Saved data entries:
============================================================

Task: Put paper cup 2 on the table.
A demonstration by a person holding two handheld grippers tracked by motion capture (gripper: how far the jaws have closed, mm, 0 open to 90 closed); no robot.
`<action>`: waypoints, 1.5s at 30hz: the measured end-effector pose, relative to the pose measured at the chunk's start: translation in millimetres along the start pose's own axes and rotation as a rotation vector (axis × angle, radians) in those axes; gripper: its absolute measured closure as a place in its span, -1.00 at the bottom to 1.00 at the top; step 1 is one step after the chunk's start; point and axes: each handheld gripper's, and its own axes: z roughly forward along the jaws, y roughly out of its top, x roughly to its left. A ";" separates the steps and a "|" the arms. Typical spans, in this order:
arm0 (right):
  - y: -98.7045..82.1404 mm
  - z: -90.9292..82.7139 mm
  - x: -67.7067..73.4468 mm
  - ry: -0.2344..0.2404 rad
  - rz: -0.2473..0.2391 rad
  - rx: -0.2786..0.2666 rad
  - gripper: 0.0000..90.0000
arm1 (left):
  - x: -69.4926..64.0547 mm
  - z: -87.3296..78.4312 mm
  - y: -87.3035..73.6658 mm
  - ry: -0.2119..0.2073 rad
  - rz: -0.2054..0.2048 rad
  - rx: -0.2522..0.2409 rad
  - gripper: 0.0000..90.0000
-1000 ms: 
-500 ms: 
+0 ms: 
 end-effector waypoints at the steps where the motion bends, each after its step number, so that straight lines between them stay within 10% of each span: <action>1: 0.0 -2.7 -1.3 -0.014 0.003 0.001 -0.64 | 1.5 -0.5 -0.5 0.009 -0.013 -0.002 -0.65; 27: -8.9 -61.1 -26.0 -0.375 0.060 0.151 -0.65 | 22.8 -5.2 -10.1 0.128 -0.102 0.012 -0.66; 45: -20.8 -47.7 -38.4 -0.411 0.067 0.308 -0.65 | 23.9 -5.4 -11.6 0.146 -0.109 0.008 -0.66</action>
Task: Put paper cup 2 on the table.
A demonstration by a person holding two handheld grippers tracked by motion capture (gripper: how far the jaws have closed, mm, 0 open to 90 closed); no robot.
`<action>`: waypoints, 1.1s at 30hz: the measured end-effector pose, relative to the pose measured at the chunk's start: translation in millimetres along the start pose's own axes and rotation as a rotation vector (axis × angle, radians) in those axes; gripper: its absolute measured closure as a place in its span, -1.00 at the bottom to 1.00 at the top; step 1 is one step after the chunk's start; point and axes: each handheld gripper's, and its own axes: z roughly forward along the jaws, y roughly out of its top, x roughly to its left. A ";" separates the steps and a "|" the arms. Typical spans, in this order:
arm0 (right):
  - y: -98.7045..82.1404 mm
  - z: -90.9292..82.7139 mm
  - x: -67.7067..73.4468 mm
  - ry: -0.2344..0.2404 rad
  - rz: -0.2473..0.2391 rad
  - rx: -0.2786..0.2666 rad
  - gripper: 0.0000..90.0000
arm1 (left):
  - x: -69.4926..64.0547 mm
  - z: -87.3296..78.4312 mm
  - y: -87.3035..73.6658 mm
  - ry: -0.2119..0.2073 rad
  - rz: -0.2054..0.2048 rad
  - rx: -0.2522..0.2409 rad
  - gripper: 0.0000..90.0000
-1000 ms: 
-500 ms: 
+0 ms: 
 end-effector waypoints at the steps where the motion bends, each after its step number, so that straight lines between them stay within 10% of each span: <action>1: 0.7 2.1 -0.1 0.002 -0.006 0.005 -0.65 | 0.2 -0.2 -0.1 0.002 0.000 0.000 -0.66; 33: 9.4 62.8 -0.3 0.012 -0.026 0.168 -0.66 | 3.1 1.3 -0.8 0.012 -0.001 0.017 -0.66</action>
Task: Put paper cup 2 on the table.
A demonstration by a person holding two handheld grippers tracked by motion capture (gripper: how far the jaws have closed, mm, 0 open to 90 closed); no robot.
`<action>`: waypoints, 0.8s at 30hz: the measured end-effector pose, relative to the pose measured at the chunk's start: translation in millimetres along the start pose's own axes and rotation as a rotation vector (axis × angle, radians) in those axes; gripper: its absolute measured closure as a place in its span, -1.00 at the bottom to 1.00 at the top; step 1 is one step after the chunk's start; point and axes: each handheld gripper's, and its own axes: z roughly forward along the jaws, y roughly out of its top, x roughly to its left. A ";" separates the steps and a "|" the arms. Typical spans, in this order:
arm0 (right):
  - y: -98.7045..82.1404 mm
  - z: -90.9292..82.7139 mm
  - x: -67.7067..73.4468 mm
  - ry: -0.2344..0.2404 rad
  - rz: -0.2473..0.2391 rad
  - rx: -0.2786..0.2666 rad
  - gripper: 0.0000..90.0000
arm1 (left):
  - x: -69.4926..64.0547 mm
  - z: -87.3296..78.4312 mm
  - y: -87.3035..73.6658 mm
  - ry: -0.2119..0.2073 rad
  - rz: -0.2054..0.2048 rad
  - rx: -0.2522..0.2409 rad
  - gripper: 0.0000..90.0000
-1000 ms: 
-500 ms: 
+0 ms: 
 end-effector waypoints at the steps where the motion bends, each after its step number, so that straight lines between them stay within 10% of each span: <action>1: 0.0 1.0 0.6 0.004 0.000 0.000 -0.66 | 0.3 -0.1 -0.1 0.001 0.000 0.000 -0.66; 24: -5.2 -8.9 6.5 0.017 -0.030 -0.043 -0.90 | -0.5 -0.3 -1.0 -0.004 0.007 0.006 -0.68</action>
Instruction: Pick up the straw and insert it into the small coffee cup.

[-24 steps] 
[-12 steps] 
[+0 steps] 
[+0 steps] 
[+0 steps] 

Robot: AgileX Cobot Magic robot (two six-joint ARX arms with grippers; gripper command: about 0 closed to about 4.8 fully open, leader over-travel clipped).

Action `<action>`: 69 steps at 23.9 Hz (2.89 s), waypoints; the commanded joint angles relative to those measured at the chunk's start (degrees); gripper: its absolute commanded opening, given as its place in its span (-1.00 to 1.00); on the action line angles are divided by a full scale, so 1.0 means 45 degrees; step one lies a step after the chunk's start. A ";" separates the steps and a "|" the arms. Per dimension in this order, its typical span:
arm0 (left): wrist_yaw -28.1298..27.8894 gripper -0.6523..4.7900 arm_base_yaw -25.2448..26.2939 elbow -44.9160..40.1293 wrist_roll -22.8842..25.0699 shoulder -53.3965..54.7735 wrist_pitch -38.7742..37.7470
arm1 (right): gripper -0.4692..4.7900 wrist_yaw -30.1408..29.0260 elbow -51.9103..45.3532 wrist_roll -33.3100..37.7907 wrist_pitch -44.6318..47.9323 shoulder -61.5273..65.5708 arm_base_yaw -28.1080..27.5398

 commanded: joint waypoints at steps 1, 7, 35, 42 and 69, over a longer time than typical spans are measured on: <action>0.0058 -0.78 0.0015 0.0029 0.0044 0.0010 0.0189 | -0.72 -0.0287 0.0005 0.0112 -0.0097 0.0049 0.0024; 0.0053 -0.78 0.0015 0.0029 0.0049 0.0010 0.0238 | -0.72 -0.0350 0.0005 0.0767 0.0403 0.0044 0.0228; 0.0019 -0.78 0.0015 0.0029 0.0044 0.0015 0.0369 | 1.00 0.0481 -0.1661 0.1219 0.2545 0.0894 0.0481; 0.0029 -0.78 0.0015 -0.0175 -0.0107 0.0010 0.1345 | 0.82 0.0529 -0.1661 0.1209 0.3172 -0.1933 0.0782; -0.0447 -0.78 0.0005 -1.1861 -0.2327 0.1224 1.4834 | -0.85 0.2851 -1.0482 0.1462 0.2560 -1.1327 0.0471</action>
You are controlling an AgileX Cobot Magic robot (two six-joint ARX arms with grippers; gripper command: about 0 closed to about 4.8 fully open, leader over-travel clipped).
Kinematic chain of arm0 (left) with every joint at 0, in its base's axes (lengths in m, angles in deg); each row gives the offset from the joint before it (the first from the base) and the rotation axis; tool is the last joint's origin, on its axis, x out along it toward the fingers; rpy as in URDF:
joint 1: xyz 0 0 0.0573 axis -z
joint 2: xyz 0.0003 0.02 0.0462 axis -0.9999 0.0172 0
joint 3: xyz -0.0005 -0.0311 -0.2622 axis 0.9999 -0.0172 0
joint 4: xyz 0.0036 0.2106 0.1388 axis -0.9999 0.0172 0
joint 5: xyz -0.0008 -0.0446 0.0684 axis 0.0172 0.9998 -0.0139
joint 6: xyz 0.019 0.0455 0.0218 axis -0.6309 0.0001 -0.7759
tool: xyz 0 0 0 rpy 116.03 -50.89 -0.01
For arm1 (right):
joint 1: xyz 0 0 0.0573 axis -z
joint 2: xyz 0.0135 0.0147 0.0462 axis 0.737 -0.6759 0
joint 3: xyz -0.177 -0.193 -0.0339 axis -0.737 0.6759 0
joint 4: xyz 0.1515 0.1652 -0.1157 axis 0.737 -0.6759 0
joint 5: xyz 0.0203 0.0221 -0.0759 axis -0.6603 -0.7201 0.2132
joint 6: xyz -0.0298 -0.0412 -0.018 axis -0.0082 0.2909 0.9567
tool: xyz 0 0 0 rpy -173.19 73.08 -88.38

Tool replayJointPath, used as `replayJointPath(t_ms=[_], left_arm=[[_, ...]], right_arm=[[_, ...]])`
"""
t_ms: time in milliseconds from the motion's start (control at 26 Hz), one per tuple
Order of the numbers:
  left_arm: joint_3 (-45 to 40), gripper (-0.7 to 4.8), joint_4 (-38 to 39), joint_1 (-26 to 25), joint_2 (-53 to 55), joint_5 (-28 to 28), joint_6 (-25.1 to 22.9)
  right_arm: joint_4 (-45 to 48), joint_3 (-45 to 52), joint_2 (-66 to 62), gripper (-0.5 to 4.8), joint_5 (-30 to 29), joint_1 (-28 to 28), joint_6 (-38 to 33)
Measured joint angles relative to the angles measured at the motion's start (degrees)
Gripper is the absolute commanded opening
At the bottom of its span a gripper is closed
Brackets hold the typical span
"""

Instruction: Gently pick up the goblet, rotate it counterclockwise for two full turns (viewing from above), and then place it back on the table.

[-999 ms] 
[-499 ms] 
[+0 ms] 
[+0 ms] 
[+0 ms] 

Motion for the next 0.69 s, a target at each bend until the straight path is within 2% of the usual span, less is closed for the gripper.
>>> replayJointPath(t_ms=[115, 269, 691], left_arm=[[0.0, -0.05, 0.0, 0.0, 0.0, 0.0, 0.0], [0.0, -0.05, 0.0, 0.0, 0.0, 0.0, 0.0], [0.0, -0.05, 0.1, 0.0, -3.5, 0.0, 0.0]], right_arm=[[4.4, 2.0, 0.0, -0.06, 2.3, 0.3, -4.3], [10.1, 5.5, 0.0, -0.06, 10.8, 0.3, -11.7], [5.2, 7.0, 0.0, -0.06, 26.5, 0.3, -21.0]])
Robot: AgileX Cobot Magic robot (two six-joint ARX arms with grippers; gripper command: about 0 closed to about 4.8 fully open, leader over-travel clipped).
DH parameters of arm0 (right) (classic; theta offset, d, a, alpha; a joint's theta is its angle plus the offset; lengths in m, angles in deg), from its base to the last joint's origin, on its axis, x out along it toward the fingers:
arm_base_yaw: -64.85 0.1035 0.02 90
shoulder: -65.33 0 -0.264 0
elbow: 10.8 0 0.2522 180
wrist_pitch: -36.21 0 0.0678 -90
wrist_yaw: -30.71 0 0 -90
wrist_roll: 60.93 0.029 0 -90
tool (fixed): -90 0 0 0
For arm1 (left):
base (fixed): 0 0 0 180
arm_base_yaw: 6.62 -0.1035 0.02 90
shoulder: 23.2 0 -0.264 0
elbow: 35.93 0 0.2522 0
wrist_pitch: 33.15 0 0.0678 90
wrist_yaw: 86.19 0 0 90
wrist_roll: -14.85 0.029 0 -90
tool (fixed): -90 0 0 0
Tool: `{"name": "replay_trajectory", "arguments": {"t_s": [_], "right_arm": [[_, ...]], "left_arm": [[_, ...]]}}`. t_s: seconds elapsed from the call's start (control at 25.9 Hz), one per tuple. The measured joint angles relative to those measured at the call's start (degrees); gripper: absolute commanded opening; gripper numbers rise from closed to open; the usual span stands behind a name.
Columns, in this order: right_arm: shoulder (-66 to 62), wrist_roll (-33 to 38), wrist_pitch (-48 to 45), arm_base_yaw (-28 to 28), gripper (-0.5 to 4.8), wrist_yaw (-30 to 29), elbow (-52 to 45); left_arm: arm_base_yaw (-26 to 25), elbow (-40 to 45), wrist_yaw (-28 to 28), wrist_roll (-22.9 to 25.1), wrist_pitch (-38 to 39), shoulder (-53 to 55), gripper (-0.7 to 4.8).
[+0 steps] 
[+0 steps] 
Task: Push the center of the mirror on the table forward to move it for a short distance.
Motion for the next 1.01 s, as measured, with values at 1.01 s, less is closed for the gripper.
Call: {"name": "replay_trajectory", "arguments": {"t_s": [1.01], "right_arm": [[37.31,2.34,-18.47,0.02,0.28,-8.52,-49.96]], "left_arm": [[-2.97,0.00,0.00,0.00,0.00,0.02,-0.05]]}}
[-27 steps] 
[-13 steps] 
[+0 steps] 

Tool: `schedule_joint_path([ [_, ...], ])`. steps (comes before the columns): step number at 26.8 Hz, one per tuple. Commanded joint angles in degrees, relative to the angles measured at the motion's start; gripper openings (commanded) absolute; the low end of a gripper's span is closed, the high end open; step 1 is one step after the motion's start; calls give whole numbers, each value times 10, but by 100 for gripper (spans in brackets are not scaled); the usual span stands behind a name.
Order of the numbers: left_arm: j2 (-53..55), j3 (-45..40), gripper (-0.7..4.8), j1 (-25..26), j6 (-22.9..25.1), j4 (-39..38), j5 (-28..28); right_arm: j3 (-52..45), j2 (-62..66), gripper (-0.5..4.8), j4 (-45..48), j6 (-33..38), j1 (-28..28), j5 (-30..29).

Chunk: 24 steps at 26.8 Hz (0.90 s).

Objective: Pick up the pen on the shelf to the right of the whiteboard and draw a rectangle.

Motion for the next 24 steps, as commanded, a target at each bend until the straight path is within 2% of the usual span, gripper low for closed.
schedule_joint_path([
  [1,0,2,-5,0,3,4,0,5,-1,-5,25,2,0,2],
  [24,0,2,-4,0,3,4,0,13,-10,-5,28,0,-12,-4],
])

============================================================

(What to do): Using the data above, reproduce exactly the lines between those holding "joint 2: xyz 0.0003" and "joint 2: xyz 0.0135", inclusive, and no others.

(Answer section):
joint 2: xyz 0.0003 0.02 0.0462 axis -0.9999 0.0172 0
joint 3: xyz -0.0005 -0.0311 -0.2622 axis 0.9999 -0.0172 0
joint 4: xyz 0.0036 0.2106 0.1388 axis -0.9999 0.0172 0
joint 5: xyz -0.0008 -0.0446 0.0684 axis 0.0172 0.9998 -0.0139
joint 6: xyz 0.019 0.0455 0.0218 axis -0.6309 0.0001 -0.7759
tool: xyz 0 0 0 rpy 116.03 -50.89 -0.01
For arm1 (right):
joint 1: xyz 0 0 0.0573 axis -z
joint 2: xyz 0.0135 0.0147 0.0462 axis 0.737 -0.6759 0

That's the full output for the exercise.